Con il termine scuola poetica siciliana ci si riferisce ai poeti che scrissero le loro opere alla corte di Federico II nella città di Palermo, intorno alla prima metà del XIII secolo. La Scuola siciliana infatti assunse questa denominazione proprio perché fiorì in Sicilia, ed in particolare alla corte dell’imperatore: egli era un grande estimatore della lirica e della cultura in generale.

I poeti narravano nelle loro composizioni soprattutto l’amore: esso non era però visto come un sentimento individuale. Il legame tra il poeta e la donna diventava una sorta di rapporto feudale, simile a quello tra il vassallo e il suo signore.

Il poeta era quindi sottomesso alla sua dama, che era lontana ed insensibile.

Si ricorda la Scuola siciliana anche perché è stato il primo movimento poetico italiano, in cui gli autori componevano poesie in volgare, non più in latino, e con uno stile molto ricercato.

Amor è uno desio che ven da core: spiegazione della poesia

La poesia Amor è uno desio che ven da core è il manifesto dell’amore secondo il poeta: secondo lui, infatti, l’amore è un desiderio che nasce dal cuore; ma in realtà sono gli occhi la causa dell’amore perché essi vedono la persona amata.

Secondo il poeta l’amore nasce solo dalla vista della donna; esso è l’unico sentimento autentico e vero che comporta la violenza della passione.
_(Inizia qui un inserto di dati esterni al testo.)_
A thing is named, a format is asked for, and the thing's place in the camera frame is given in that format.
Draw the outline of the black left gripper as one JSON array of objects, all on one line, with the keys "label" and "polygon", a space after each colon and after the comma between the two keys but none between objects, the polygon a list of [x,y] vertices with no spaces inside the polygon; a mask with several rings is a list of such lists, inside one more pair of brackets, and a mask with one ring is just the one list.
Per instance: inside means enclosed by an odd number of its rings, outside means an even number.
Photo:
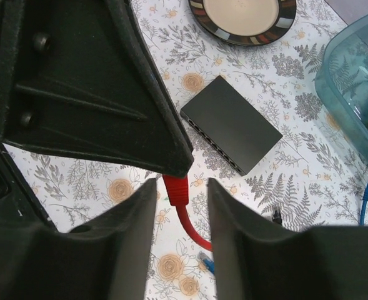
[{"label": "black left gripper", "polygon": [[0,224],[29,222],[57,230],[10,153],[0,143]]}]

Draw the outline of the black network switch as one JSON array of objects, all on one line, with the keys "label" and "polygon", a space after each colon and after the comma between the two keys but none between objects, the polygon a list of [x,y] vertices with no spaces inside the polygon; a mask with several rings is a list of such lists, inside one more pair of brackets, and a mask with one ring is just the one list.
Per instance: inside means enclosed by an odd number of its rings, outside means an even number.
[{"label": "black network switch", "polygon": [[216,77],[180,111],[242,176],[282,139],[282,134],[223,77]]}]

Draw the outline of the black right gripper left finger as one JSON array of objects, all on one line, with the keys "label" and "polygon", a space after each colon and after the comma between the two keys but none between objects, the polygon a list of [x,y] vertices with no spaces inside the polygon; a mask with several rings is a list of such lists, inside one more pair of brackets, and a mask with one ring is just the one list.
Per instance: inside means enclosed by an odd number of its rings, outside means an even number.
[{"label": "black right gripper left finger", "polygon": [[157,182],[68,233],[0,223],[0,299],[142,299]]}]

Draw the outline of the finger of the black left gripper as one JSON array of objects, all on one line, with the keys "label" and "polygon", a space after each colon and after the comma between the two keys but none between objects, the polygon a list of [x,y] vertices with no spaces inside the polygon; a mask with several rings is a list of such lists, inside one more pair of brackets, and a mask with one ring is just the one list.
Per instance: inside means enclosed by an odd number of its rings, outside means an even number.
[{"label": "finger of the black left gripper", "polygon": [[194,161],[130,1],[0,1],[0,142],[177,178]]}]

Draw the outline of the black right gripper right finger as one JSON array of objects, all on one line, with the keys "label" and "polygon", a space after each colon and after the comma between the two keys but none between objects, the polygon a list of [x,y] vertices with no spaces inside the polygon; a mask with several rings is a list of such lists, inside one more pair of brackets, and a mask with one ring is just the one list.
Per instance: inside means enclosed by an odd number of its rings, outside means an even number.
[{"label": "black right gripper right finger", "polygon": [[368,299],[368,226],[290,231],[207,185],[219,299]]}]

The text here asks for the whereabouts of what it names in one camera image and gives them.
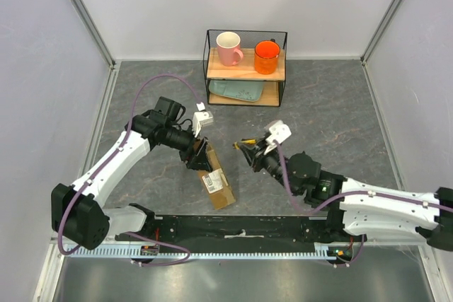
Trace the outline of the brown cardboard express box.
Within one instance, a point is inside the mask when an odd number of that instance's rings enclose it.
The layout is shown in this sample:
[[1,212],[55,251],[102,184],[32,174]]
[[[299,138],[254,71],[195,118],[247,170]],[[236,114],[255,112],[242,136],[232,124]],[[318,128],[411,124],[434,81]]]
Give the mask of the brown cardboard express box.
[[214,209],[223,209],[236,201],[233,190],[220,164],[216,151],[208,141],[207,155],[212,170],[196,170],[202,186],[208,194]]

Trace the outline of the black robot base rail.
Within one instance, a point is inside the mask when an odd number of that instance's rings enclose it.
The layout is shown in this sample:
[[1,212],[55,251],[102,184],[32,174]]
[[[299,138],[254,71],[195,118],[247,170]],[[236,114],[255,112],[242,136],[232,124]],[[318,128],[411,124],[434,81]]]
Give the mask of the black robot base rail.
[[317,243],[367,241],[367,236],[351,236],[325,219],[301,216],[161,215],[148,220],[138,234],[191,252],[309,252]]

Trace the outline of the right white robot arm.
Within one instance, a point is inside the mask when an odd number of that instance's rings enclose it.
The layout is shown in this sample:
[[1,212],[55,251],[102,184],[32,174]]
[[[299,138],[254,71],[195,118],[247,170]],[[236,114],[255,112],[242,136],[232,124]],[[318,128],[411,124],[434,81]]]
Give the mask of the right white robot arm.
[[452,189],[406,192],[368,185],[323,170],[305,152],[286,157],[281,145],[270,151],[264,138],[234,143],[253,171],[266,171],[287,191],[311,207],[304,216],[327,213],[323,242],[343,238],[425,240],[438,250],[452,251]]

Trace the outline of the yellow utility knife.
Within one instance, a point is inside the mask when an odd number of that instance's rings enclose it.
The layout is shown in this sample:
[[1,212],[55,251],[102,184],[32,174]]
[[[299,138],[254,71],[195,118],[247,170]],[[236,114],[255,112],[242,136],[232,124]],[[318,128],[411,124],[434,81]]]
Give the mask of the yellow utility knife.
[[252,146],[256,144],[256,139],[242,139],[241,141],[235,141],[233,143],[233,147],[237,150],[241,148],[241,146]]

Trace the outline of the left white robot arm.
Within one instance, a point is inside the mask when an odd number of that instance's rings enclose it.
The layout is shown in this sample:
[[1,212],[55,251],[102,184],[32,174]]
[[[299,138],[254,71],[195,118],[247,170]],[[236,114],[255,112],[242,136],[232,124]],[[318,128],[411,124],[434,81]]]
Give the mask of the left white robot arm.
[[118,183],[143,157],[157,146],[177,150],[186,168],[212,171],[207,156],[208,140],[201,129],[213,122],[203,103],[182,128],[185,107],[160,97],[152,110],[135,115],[108,152],[84,175],[70,185],[58,184],[51,194],[52,229],[57,232],[60,251],[65,238],[93,250],[107,237],[131,232],[139,240],[155,233],[154,213],[138,204],[106,209],[105,203]]
Gli occhi infatti hanno il potere di trasmettere al cuore tutto ciò che è buono e cattivo, ma soprattutto la vera natura del cuore stesso.

Testo della poesia

Amore è uno desio che ven da core
per abondanza di gran piacimento;
e li occhi in prima generan l’amore
e lo core li dà nutricamento.

Ben è alcuna fiata om amatore
senza vedere so ’namoramento,
ma quell’amor che stringe con furore
da la vista de li occhi ha nascimento:

ché li occhi rapresentan a lo core
d’onni cosa che veden bono e rio
com’è formata naturalemente;

e lo cor, che di zo è concepitore,
imagina, e li piace quel desio:
e questo amore regna fra la gente.

Parafrasi

Amore è un desiderio che viene dal cuore
per abbondanza di grande piacere;
e gli occhi in primo luogo generano l’amore
e il cuore gli dà nutrimento.

È vero che talvolta l’uomo può innamorarsi
senza aver visto la persona di cui è innamorato
ma quell’amore che ha la violenza della passione
nasce dalla vista della persona amata:

perché gli occhi trasmettono al cuore
di ogni cosa che vedono il buono e il cattivo,
come è formata secondo la propria natura;

e il cuore, che di questo è iniziatore,
crea in sé l’immagine della bellezza rivelatagli dagli occhi,
e prova piacere nel desiderio di essa:
questo è l’amore che regna tra gli uomini.

Analisi metrica

La poesia è un sonetto: è composta infatti da:

  • due quartine,
  • due terzine

per un totale di 14 versi endecasillabi.

Lo schema metrico è il seguente:

  • ABAB,
  • ABAB,
  • CDE,
  • CDE.

Sono presenti una serie di personificazioni legate alle parole cuore e amore.

Lo stile è molto elegante e raffinato; sono presenti alcune parole che derivano dal provenzale (provenzalismi):

  • nutricamento,
  • piacimento,
  • ‘namoramento,
  • nascimento.

Questa è di fatto uno degli esempi più belli di poesia italiana delle origini.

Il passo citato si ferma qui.